◆ **What the task requires**
Work through the data line by line, gathering every line that has the word "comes".
**** Supplied records
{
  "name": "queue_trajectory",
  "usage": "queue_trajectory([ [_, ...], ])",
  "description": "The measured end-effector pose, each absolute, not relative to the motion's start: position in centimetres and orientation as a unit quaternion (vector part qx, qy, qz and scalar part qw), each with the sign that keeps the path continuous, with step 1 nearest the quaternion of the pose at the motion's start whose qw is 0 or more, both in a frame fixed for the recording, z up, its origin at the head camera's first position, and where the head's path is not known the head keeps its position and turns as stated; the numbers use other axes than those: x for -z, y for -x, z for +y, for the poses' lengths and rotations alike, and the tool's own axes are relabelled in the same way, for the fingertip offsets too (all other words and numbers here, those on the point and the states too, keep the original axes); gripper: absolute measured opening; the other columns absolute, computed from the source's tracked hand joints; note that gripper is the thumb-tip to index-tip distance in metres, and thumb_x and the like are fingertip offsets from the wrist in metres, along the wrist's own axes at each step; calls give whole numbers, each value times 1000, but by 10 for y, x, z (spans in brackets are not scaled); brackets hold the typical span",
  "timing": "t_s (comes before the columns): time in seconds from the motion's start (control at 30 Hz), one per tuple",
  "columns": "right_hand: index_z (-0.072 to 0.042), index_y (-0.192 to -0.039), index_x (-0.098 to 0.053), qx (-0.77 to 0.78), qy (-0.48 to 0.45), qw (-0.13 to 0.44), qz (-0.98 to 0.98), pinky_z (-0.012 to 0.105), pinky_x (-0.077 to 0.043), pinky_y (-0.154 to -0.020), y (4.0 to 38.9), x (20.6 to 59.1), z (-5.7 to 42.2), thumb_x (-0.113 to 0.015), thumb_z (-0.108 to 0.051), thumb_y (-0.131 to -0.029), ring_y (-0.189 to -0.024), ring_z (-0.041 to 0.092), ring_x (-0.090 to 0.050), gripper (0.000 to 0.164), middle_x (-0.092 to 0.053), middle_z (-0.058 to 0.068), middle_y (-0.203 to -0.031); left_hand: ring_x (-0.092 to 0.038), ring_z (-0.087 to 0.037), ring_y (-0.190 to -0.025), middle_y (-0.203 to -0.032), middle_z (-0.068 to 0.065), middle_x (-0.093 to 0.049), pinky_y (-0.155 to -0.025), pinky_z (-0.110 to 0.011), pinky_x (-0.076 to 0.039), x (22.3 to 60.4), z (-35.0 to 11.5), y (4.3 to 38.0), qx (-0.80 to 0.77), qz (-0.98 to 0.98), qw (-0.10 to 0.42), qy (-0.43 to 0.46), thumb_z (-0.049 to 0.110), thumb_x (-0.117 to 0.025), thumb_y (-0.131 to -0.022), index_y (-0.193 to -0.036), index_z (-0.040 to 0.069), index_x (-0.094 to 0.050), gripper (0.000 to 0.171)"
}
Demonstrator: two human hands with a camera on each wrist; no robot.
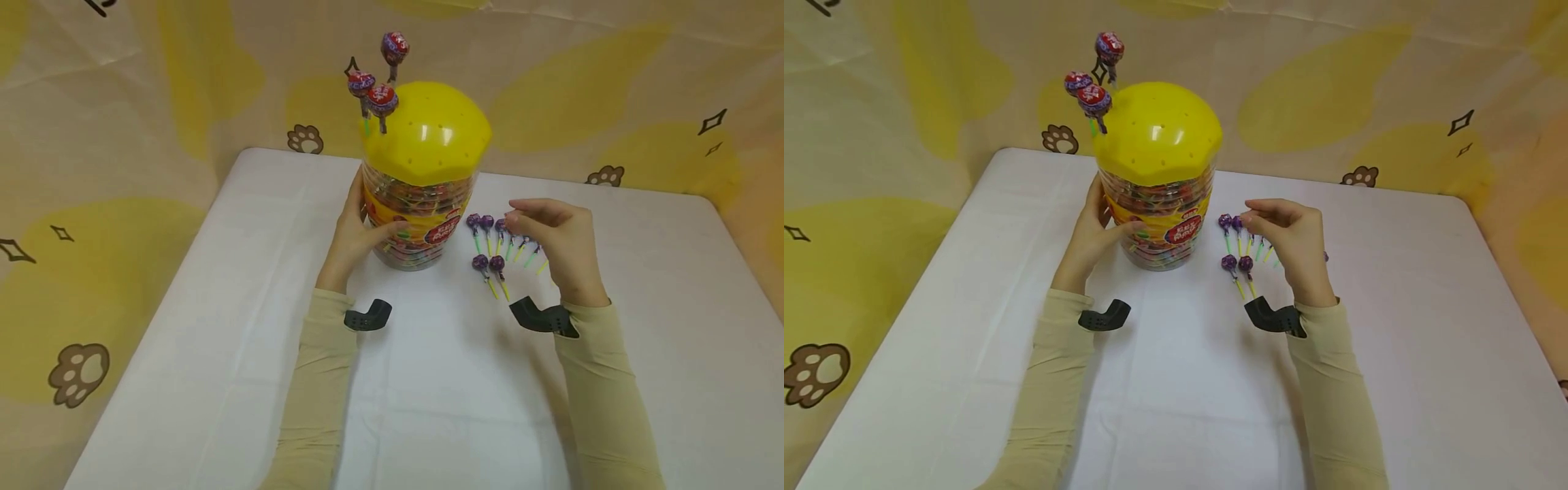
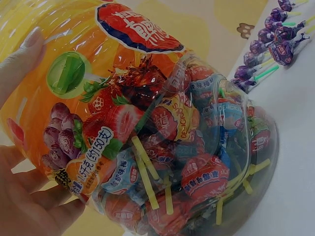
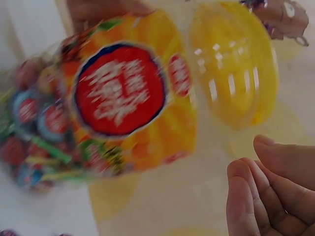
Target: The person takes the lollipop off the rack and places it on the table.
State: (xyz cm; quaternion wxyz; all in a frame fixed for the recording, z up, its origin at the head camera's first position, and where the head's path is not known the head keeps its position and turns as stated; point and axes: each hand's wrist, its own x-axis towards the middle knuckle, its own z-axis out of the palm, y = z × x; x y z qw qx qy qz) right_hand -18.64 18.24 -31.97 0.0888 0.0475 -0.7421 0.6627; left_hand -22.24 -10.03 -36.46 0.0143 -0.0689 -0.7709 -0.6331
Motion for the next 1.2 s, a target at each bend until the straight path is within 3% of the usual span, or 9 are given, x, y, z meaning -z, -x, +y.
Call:
queue_trajectory([
  [0.5, 6, -100, -70, -707, -144, 105, -684, 27, -55, -79, 188, 260, 136, -75, -4, -79, -81, 28, -63, 24, -69, 14, -93, -22, -21, -140, -155, 4, -19, -115, -41, -21, 362, -100, 221, 631, -773, 13, 69, 28, -78, -78, -152, 29, -8, 102],
  [1.2, 1, -99, -72, -691, -168, 144, -688, 29, -53, -86, 217, 220, 85, -75, -3, -78, -91, 25, -64, 22, -70, 11, -92, -23, -20, -140, -155, 6, -20, -114, -43, -22, 363, -101, 221, 636, -768, 17, 81, 27, -77, -80, -152, 30, -9, 99],
])
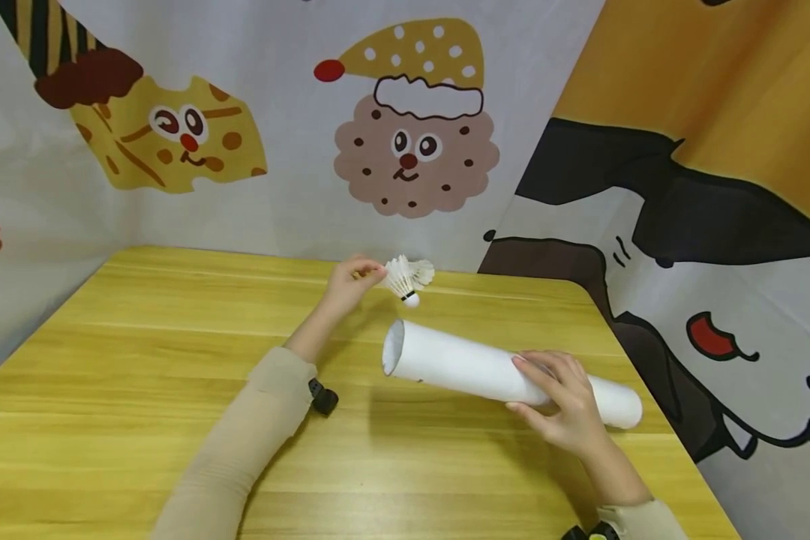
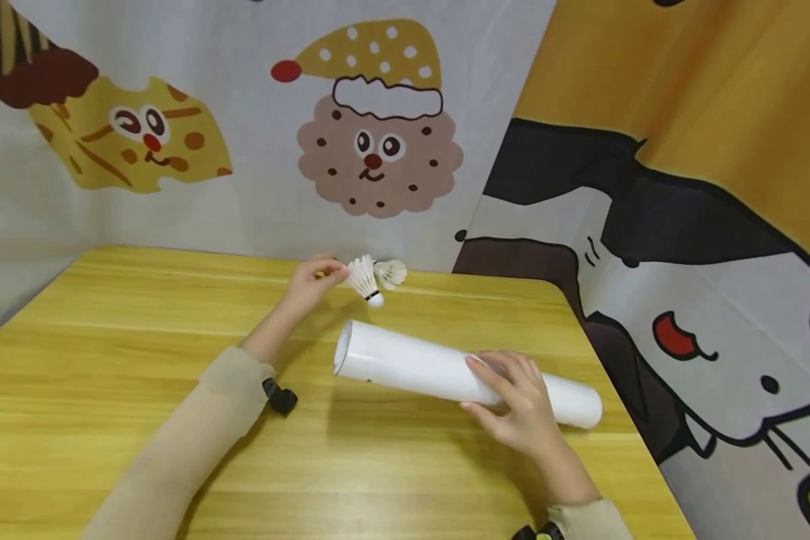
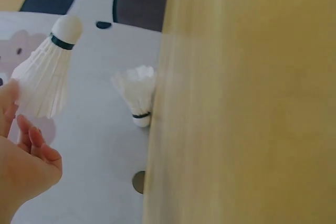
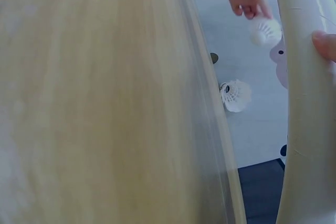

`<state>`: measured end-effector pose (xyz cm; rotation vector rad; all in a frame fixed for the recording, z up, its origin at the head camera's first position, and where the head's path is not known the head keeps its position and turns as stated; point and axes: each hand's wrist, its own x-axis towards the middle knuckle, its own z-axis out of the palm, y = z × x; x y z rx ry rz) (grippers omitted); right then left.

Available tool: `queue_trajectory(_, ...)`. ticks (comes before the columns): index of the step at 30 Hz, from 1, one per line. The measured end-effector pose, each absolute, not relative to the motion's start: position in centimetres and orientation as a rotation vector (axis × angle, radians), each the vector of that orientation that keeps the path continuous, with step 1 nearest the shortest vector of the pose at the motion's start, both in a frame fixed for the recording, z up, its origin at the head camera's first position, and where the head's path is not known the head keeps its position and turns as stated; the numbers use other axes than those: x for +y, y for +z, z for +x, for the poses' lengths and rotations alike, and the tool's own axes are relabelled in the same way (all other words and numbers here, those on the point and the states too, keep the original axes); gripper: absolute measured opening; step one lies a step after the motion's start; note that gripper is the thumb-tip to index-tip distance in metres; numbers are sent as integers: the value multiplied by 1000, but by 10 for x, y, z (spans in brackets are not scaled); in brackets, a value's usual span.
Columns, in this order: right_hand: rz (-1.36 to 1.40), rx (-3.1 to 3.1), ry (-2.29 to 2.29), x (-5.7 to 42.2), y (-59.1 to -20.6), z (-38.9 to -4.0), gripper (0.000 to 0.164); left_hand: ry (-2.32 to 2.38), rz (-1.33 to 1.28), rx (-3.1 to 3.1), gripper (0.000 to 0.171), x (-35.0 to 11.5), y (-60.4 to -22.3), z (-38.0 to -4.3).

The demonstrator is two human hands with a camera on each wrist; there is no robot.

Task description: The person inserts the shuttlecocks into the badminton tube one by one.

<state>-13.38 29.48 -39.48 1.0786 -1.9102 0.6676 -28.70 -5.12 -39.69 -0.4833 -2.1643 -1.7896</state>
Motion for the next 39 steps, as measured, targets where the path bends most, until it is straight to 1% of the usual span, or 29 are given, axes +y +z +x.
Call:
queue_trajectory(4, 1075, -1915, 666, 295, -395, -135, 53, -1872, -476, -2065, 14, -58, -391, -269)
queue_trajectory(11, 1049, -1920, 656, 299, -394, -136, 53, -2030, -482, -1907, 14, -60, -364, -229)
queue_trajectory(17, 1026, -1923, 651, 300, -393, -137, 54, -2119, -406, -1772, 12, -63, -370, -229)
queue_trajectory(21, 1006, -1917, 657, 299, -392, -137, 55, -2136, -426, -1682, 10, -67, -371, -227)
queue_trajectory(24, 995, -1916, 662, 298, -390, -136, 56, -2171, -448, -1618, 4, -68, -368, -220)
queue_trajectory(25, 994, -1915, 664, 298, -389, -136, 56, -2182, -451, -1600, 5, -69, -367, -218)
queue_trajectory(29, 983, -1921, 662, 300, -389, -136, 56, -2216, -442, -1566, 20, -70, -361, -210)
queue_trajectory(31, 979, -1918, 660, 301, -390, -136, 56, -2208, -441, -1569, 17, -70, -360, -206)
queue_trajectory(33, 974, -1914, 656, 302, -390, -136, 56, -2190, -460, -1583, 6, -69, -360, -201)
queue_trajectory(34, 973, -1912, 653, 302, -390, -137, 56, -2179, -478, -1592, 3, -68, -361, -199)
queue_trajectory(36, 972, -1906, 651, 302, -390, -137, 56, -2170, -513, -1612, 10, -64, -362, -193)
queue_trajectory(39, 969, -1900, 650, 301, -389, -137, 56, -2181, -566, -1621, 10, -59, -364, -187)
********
◆ **Completed task**
  "timing": "t_s (comes before the columns): time in seconds from the motion's start (control at 30 Hz), one per tuple",
Available tool: `queue_trajectory(_, ...)`. ticks (comes before the columns): index of the step at 30 Hz, from 1, one per line. The measured end-effector pose, each absolute, not relative to the motion's start: position in centimetres and orientation as a rotation vector (axis × angle, radians), each the vector of that orientation that keeps the path continuous, with step 1 nearest the shortest vector of the pose at the motion's start, both in a frame fixed for the recording, z up, its origin at the head camera's first position, and where the head's path is not known the head keeps its position and turns as stated; the numbers use other axes than those: x for +y, y for +z, z for +x, for the poses' lengths and rotations alike, and the tool's own axes are relabelled in the same way (all other words and numbers here, those on the point and the states too, keep the original axes); gripper: absolute measured opening; step one lies a step after the motion's start; note that gripper is the thumb-tip to index-tip distance in metres; numbers are sent as integers: the value multiplied by 1000, but by 10 for x, y, z (spans in brackets are not scaled); in brackets, a value's usual span.

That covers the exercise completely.